©2016 WaterBrook Press, Colorado Springs
“A Novel.” That is the descriptor listed beneath the title on the cover of this fascinating book. I have been reading selected Sigmund Brouwer books for a couple of decades now. Most of them fall into the category of “novel” which indicates that they are fictional stories, and that the main thrust of the story is to, well, tell a good story. I think that’s why I enjoy reading Brouwer’s fiction. He writes for audiences at a variety of stages in their reading, and goes out of his way to inspire young people to both read and write, often focusing his seminars on school-aged boys who find it difficult to “get into reading.” May his tribe increase.

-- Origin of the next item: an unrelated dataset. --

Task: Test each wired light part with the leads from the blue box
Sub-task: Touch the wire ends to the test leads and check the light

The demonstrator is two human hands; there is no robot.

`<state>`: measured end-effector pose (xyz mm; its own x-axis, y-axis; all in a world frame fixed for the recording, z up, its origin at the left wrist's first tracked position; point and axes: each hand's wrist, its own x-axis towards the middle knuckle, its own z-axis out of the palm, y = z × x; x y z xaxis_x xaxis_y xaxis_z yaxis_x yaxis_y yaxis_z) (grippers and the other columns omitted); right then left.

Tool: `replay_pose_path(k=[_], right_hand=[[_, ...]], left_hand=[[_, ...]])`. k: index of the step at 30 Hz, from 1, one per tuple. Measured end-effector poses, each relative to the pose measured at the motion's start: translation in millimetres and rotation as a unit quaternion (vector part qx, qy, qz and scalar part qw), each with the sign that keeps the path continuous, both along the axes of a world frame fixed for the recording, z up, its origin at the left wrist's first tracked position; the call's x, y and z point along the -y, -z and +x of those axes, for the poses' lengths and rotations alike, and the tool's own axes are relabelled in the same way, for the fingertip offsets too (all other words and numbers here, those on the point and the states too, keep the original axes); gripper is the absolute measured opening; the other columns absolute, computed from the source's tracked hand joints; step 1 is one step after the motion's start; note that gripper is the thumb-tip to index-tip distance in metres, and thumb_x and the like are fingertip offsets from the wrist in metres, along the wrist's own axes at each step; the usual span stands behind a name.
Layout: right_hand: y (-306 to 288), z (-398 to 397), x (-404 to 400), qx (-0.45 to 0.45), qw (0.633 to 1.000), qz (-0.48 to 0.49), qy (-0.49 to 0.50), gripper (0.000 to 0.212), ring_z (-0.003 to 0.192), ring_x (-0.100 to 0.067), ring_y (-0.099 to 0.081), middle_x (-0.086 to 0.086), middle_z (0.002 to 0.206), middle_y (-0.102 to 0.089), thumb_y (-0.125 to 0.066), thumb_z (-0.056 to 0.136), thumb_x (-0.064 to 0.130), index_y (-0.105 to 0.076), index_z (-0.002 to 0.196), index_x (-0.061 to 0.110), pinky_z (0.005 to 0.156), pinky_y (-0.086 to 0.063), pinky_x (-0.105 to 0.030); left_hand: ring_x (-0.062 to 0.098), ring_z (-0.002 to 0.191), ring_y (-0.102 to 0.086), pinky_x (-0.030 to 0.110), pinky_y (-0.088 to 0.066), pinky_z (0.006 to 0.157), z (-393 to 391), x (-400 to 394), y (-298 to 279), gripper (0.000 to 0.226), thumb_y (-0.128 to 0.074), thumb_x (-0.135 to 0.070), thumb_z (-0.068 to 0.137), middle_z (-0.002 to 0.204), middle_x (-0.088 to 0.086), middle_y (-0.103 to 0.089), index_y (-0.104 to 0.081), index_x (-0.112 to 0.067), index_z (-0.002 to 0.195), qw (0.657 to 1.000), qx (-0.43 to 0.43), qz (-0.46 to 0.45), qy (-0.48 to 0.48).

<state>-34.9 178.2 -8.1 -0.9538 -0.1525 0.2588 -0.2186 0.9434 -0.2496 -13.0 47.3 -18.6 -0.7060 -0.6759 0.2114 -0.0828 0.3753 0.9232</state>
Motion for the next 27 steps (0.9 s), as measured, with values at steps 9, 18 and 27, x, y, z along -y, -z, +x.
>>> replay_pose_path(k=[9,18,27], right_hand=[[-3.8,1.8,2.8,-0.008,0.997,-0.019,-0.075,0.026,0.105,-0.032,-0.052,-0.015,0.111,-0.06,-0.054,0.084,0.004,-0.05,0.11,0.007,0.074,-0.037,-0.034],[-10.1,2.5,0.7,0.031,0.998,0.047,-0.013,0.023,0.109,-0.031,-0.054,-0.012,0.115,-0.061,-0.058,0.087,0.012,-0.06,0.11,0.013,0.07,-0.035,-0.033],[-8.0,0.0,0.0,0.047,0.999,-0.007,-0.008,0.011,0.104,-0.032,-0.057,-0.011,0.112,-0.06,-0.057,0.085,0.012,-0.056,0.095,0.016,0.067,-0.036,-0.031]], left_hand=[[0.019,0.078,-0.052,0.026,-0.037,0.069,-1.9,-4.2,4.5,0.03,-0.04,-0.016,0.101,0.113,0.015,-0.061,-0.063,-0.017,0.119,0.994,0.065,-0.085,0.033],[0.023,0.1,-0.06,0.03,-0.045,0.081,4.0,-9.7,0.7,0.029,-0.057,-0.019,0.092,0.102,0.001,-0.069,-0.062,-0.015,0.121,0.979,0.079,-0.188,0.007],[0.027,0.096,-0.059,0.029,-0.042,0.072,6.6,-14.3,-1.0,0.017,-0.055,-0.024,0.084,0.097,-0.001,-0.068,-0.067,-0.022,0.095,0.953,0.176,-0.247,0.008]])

Yes, Saffire is a work of fiction. Yes, it is a good story, well-told. But it is so much more than a good story. Like all good historical fiction, this book becomes a time portal through which the reader can be transported to anywhere in history and become a part of the events described.
Saffire actually defies genre-fication—it is hard-pressed to be squeezed into a mold created by the publishing companies for marketing purposes. A surface glance at this novel could very easily place it in the category of romance because of the attraction-tension that runs throughout the story. The back-story of lost love for the hero that finds its replacement in the beauty and fire of one of the developing characters (Rachel Sandoval). There is a tip of the hat to the western story moseying through the pages as Jim Holt constantly remembers his days with the Buffalo Bill Wild West show, and concerns himself greatly with the location and condition of his cowboy hat. Mystery and intrigue lace the pages as Holt constantly asks questions on behalf of the orphaned child for whom the book is named.
Ultimately, though, Saffire finds a comfortable resting place in the seat occupied by historical fiction. The narrative intertwined with the historical setting and events that are the construction of the Panama Canal will hold the reader’s attention. Brouwer, as is his custom, is able to take a moment in history that is simply a mundane paragraph to most, and turn it into the exotic, exquisite exploration that fascinated those who lived there or watched from the window of newspapers around the world when it was happening.
This is a most enjoyable read which draws a portrait of the politics, mechanics, and theatrics of the Panama Canal Zone as a perfect setting for the story. I highly recommend this book to people interested in the building of the Canal, in the art of intrigue, in the history of the Canal Zone and the country of Panama, or even in the orchestration of bull fighting. I give Christy-winning author Brouwer five reading glasses for this latest novel.
—Benjamin Potter, September 13, 2016
[Disclaimer: I received this book for free from WaterBrook Multnomah Publishing Group for this review.]